Restate all of the records below exactly. Do not carry over any image.

> **Records supplied**:
- - - -

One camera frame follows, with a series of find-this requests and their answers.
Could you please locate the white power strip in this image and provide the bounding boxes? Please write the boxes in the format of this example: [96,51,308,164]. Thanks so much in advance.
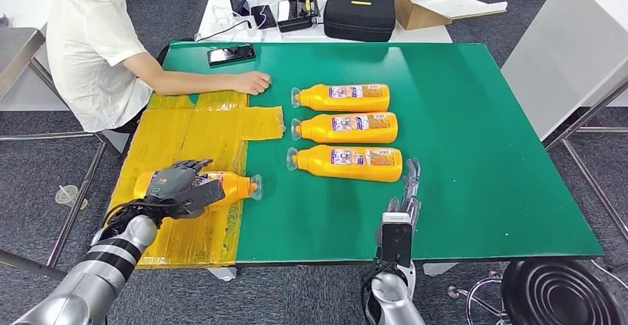
[210,14,262,38]

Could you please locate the white flat sheet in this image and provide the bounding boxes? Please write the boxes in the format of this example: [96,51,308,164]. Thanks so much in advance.
[404,0,509,20]

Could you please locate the black smartphone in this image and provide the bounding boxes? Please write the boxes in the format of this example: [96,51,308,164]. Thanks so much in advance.
[207,44,257,66]

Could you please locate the person's hand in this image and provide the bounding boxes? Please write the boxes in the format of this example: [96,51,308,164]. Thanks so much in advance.
[230,71,272,96]

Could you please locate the white floor cable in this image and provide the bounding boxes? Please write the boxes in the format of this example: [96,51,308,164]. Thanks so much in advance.
[591,260,628,290]

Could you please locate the steel leg frame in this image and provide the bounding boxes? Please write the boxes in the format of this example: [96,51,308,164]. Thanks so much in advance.
[543,75,628,245]

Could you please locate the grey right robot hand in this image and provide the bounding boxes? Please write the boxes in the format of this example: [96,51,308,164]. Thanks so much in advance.
[381,158,424,239]

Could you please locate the clear plastic cup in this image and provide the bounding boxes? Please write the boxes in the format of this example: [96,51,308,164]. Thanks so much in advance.
[55,184,90,210]

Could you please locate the black zipped carrying case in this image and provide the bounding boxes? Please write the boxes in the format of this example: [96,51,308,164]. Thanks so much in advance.
[323,0,396,43]

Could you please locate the black boxy device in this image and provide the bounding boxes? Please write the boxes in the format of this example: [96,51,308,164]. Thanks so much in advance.
[277,0,322,33]

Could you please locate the chrome stool base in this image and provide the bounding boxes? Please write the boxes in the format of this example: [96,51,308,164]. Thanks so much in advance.
[447,269,511,325]

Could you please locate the black power bank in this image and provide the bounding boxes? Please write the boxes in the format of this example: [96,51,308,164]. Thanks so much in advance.
[250,4,278,30]

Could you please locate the brown cardboard box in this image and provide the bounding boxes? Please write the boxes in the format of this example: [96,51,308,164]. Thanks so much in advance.
[386,0,458,31]

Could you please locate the yellow taped cardboard mat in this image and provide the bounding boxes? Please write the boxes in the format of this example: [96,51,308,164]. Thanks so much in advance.
[96,91,287,269]

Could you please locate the steel table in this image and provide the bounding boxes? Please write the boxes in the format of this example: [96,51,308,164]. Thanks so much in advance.
[0,26,108,284]

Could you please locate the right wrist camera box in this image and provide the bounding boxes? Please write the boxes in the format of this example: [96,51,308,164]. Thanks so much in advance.
[380,211,414,268]

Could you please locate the black round stool seat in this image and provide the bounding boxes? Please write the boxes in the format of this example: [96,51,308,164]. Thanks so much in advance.
[501,258,627,325]

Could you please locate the orange detergent bottle clear cap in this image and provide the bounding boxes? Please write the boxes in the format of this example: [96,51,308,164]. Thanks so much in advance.
[133,170,264,211]
[286,145,404,184]
[290,112,399,144]
[290,83,391,113]

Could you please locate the person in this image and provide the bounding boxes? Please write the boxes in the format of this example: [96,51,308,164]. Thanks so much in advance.
[46,0,272,133]

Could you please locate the white table foot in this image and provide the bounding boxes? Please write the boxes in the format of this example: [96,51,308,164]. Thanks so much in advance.
[208,266,238,282]
[422,262,458,278]

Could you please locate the black power cable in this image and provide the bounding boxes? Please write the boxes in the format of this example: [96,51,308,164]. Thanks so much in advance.
[195,17,252,42]

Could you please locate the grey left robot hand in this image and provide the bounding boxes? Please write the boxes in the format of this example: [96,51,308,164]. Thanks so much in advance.
[144,158,227,218]

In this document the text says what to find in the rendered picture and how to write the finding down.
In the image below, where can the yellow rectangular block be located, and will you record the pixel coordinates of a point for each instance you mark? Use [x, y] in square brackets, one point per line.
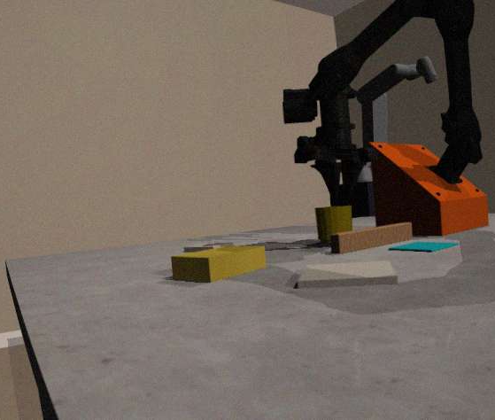
[218, 263]

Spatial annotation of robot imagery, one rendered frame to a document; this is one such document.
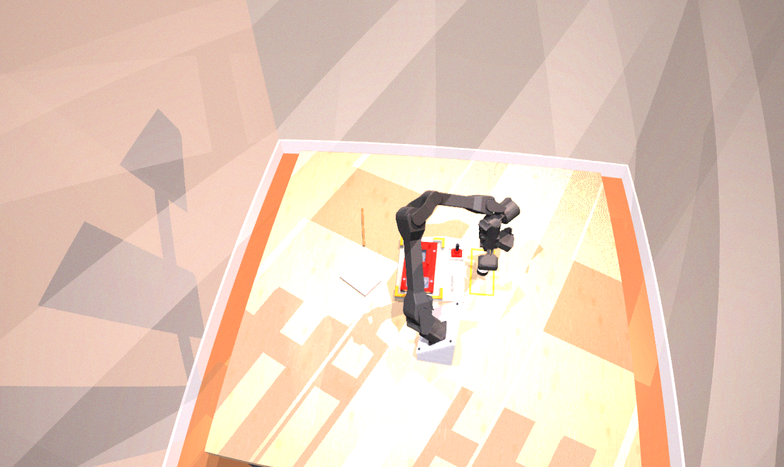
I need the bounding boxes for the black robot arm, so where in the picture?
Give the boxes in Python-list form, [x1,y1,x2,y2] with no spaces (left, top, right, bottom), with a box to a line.
[395,190,520,346]

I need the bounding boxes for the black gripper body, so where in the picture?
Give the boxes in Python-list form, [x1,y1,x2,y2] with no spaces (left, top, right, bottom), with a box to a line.
[478,226,499,271]

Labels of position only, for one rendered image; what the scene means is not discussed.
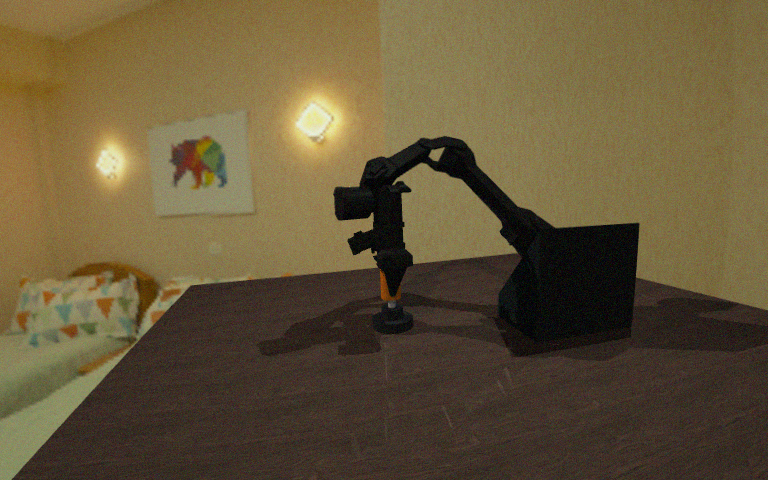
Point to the orange cylindrical knob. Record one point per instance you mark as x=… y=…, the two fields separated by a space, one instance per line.
x=384 y=289

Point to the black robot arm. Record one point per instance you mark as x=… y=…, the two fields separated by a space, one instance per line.
x=376 y=193

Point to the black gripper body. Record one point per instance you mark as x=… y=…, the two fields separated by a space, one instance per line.
x=393 y=254

- - - -

> **Exercise solution**:
One camera frame follows, with a series of find-this requests and their answers.
Could you please locate the white power strip in this image and provide the bounding boxes? Please write the boxes in the format of this example: [96,51,308,164]. Thanks so much in advance.
[210,14,262,38]

Could you please locate the white flat sheet in this image and provide the bounding boxes? Please write the boxes in the format of this example: [96,51,308,164]. Thanks so much in advance.
[404,0,509,20]

Could you please locate the black smartphone in this image and provide the bounding boxes? Please write the boxes in the format of this example: [96,51,308,164]. Thanks so much in advance.
[207,44,257,66]

Could you please locate the person's hand in this image and provide the bounding boxes? Please write the boxes in the format of this example: [96,51,308,164]. Thanks so much in advance.
[230,71,272,96]

Could you please locate the white floor cable in this image and provide the bounding boxes? Please write the boxes in the format of this example: [96,51,308,164]. Thanks so much in advance.
[591,260,628,290]

Could you please locate the steel leg frame in this image and provide the bounding boxes? Please write the boxes in the format of this example: [96,51,308,164]. Thanks so much in advance.
[543,75,628,245]

Could you please locate the grey right robot hand in this image and provide the bounding boxes? Please write the boxes in the format of this example: [96,51,308,164]. Thanks so much in advance.
[381,158,424,239]

Could you please locate the clear plastic cup in this image and provide the bounding boxes? Please write the boxes in the format of this example: [96,51,308,164]. Thanks so much in advance.
[55,184,90,210]

Could you please locate the black zipped carrying case in this image and provide the bounding boxes? Please write the boxes in the format of this example: [96,51,308,164]. Thanks so much in advance.
[323,0,396,43]

Could you please locate the black boxy device in this image and provide the bounding boxes? Please write the boxes in the format of this example: [96,51,308,164]. Thanks so much in advance.
[277,0,322,33]

Could you please locate the chrome stool base in this image and provide the bounding boxes? Please write the boxes in the format of this example: [96,51,308,164]. Thanks so much in advance.
[447,269,511,325]

Could you please locate the black power bank in this image and provide the bounding boxes? Please write the boxes in the format of this example: [96,51,308,164]. Thanks so much in advance.
[250,4,278,30]

Could you please locate the brown cardboard box in this image and provide the bounding boxes? Please write the boxes in the format of this example: [96,51,308,164]. Thanks so much in advance.
[386,0,458,31]

Could you please locate the yellow taped cardboard mat in this image and provide the bounding boxes? Please write the boxes in the format of this example: [96,51,308,164]. Thanks so much in advance.
[96,91,287,269]

Could you please locate the steel table in this image and provide the bounding boxes? Please write the boxes in the format of this example: [96,51,308,164]. Thanks so much in advance.
[0,26,108,284]

Could you please locate the right wrist camera box in this image and provide the bounding boxes? Please write the boxes in the format of this example: [96,51,308,164]. Thanks so much in advance.
[380,211,414,268]

Could you please locate the black round stool seat in this image and provide the bounding boxes? Please write the boxes in the format of this example: [96,51,308,164]. Thanks so much in advance.
[501,258,627,325]

Could you please locate the orange detergent bottle clear cap in this image and provide the bounding boxes? Please write the boxes in the format of this example: [96,51,308,164]. Thanks so much in advance.
[133,170,264,211]
[286,145,404,184]
[290,112,399,144]
[290,83,391,113]

Could you please locate the person in this image and provide the bounding boxes? Please write the boxes in the format of this example: [96,51,308,164]. Thanks so much in advance.
[46,0,272,133]

Could you please locate the white table foot in this image and provide the bounding boxes? Please write the boxes in the format of this example: [96,51,308,164]. Thanks so much in advance.
[208,266,238,282]
[422,262,458,278]

Could you please locate the black power cable in this image and provide the bounding boxes? Please write the boxes in the format of this example: [96,51,308,164]. Thanks so much in advance.
[195,17,252,42]

Could you please locate the grey left robot hand in this image and provide the bounding boxes? Please write the boxes in the format of this example: [96,51,308,164]. Thanks so much in advance.
[144,158,227,218]

In this document the text says what to find in the rendered picture and how to write the finding down.
In the image below, where can the yellow rectangular block be located, and will you record the pixel coordinates of a point for each instance you mark? Use [x, y] in square brackets, one point per line.
[218, 263]

Spatial annotation of robot imagery, one rendered frame to a document; this is one such document.
I need the bounding boxes for the black robot arm, so where in the picture?
Give the boxes in Python-list form, [x1,y1,x2,y2] with no spaces (left, top, right, bottom), with a box to a line.
[395,190,520,346]

I need the bounding boxes for the black gripper body, so where in the picture?
Give the boxes in Python-list form, [x1,y1,x2,y2] with no spaces (left, top, right, bottom), with a box to a line.
[478,226,499,271]

Labels of position only, for one rendered image; what the scene means is not discussed.
Point to the orange cylindrical knob. Record one point per instance you mark as x=… y=…, the two fields separated by a space, one instance per line.
x=384 y=289

Point to the black robot arm. Record one point per instance you mark as x=… y=…, the two fields separated by a space, one instance per line.
x=376 y=193

Point to the black gripper body. Record one point per instance you mark as x=… y=…, the two fields separated by a space, one instance per line.
x=393 y=254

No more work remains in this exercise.